The different transaction signing methods described in this document ultimately produce transaction data in this standard format, though the specific contents of the value field and the method of generating the signature in the proofs array will differ based on the transaction type.

Prerequisites

To sign transactions, you need:

  • A private key

  • A public key

  • Transaction details to be signed

  • Understanding of cryptographic operations: SHA-256, SHA-512, and secp256k1 ECDSA signing

1. DAG/L0 Token Transaction Signing

DAG or L0 token transactions follow this signing process:

1.1 Transaction Structure

For token transactions, the following fields are required:

  • source: Sender address

  • destination: Recipient address

  • amount: Transaction amount (in smallest unit, e.g., 1 DAG = 100,000,000 units)

  • fee: Transaction fee (in smallest unit)

  • parent: Last transaction reference (hash and ordinal)

  • salt: Random value to ensure unique transaction hashes

1.2 Transaction Preparation

  1. Create a transaction object with the required fields

  2. Format the transaction according to the network's expected structure (v2 format)

  3. Encode the transaction into a specific format that concatenates fields with their lengths

1.3 Kryo Serialization

The encoded transaction is serialized using Kryo serialization, which follows these steps:

  1. Create a prefix using the format: 03 (fixed) + UTF-8 encoded length

  2. Convert the encoded transaction to UTF-8 bytes

  3. Convert the UTF-8 bytes to hexadecimal format

  4. Concatenate the prefix with the hexadecimal transaction

Example pseudo-code for Kryo serialization:

function kryoSerialize(encodedTransaction):
    prefix = "03" + utf8EncodedLength(encodedTransaction.length + 1)
    hexTransaction = hexEncode(utf8Encode(encodedTransaction))
    return prefix + hexTransaction

The UTF-8 encoded length is variable-length encoded with specific bit patterns:

  • Bit 8 denotes UTF-8

  • Bit 7 denotes if another byte is present

1.4 Hash Computation

Compute the SHA-256 hash of the Kryo-serialized transaction bytes:

transactionHash = sha256(Buffer.from(serializedTransaction, 'hex'))

1.5 Signature Generation

Sign the hash using ECDSA with the secp256k1 curve and the private key:

  1. Compute SHA-512 hash of the transaction hash

  2. Sign the SHA-512 hash with the private key using secp256k1 ECDSA

  3. Format the signature according to the expected format (often DER encoded and converted to hexadecimal)

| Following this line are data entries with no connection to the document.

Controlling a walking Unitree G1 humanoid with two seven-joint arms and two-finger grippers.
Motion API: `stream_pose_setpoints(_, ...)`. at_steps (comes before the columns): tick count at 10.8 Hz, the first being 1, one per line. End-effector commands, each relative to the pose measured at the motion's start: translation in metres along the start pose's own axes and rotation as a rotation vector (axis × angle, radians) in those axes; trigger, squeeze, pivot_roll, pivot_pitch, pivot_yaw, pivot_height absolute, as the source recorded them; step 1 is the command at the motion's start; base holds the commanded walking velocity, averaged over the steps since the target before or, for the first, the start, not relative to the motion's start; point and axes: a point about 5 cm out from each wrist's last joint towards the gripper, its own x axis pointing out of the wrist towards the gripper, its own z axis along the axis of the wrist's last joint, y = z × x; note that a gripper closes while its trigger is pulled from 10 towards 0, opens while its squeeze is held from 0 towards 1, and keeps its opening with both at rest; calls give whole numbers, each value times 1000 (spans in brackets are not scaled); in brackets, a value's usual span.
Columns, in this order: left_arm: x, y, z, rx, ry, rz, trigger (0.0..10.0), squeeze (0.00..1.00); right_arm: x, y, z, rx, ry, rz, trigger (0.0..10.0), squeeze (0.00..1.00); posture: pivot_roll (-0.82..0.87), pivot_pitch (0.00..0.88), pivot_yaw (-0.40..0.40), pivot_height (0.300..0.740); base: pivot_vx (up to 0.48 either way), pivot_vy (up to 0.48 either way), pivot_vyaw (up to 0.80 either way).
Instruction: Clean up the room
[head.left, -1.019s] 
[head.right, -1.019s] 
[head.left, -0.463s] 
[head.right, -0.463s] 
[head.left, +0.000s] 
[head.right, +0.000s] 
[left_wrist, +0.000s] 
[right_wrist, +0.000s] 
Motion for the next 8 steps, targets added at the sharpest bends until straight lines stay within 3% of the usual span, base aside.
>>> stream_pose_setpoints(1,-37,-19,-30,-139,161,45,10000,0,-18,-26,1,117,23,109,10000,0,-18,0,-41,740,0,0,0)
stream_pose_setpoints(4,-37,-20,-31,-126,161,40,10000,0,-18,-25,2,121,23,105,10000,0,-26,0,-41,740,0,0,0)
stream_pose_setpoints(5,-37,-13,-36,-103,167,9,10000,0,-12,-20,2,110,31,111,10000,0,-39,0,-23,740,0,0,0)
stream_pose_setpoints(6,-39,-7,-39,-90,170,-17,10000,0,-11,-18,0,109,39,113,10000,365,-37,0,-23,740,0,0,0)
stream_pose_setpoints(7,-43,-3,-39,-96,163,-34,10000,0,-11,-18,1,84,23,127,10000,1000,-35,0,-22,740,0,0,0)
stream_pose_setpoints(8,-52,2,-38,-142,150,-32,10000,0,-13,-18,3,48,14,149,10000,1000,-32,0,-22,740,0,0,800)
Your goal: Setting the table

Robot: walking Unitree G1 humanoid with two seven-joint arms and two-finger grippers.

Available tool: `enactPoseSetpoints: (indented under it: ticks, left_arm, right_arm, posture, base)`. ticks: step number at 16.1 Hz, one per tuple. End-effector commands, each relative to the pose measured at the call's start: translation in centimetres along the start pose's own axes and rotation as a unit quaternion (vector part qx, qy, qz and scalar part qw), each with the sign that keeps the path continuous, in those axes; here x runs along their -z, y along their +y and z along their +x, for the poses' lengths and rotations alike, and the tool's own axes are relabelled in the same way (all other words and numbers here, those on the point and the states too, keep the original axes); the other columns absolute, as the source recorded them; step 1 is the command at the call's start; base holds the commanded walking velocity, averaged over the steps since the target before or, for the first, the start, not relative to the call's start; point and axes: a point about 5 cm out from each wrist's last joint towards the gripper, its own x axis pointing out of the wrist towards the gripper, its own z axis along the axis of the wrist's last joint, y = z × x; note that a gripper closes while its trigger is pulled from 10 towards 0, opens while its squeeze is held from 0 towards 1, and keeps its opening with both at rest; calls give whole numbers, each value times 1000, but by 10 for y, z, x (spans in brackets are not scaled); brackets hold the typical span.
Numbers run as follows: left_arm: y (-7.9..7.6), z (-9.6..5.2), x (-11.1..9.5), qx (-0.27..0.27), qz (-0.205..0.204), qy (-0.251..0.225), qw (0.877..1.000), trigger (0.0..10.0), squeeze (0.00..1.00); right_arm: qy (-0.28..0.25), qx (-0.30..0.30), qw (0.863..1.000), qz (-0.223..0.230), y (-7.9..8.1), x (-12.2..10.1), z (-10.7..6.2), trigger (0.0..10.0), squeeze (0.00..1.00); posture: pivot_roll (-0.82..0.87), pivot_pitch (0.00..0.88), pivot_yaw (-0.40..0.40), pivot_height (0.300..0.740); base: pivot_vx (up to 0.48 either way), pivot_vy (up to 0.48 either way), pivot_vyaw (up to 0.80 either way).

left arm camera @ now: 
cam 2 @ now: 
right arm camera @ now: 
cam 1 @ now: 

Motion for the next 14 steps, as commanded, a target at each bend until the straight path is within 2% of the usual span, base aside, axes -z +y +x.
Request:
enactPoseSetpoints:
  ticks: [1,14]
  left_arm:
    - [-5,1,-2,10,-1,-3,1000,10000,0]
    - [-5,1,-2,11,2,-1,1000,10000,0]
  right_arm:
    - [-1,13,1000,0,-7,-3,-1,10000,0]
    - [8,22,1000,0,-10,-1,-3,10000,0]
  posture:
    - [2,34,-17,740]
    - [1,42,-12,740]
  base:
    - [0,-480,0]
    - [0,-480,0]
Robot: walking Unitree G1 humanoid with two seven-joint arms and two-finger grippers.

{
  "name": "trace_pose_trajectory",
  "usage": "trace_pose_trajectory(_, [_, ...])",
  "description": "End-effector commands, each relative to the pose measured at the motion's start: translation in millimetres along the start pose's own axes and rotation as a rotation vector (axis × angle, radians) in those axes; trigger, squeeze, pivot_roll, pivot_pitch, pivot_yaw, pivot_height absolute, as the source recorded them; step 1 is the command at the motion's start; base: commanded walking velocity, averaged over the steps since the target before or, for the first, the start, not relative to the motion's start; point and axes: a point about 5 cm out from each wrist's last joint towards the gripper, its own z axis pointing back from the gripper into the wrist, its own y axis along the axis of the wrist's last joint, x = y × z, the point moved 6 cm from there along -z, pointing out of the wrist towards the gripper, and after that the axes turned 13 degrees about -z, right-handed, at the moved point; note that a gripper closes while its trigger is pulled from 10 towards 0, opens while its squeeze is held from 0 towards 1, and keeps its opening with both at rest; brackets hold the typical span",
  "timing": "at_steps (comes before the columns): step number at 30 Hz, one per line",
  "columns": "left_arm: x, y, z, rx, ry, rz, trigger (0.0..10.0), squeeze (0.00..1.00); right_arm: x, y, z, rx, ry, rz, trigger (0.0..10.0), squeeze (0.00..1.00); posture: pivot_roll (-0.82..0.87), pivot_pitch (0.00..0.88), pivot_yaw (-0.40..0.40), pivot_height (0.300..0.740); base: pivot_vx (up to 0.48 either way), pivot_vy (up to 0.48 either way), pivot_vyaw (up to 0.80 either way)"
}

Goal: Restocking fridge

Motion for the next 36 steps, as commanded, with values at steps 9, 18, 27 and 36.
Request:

sha512Hash = sha512(transactionHash)
signature = secp256k1Sign(sha512Hash, privateKey)
hexSignature = signature.toHex()

1.6 Verification (Optional)

To verify the signature:

  1. Use the public key to verify the signature against the same SHA-512 hash

  2. Ensure the signature verification passes

isValid = secp256k1Verify(signature, sha512Hash, publicKey)

2. Other Transaction Types (TokenLock, AllowSpend, DelegatedStake, etc.)

For other transaction types, the signing process uses Brotli compression:

2.1 Transaction Normalization

Before serialization, normalize the transaction object:

  1. Sort object keys alphabetically

  2. Remove null/undefined values

  3. Convert the object to a consistent format

normalizedBody = normalizeObject(transactionBody)

2.2 Brotli Serialization

Serialize the normalized transaction using Brotli compression:

  1. Convert the normalized JSON to a string

  2. Encode the string as UTF-8 bytes

  3. Compress the bytes using Brotli compression (typically with compression level 2)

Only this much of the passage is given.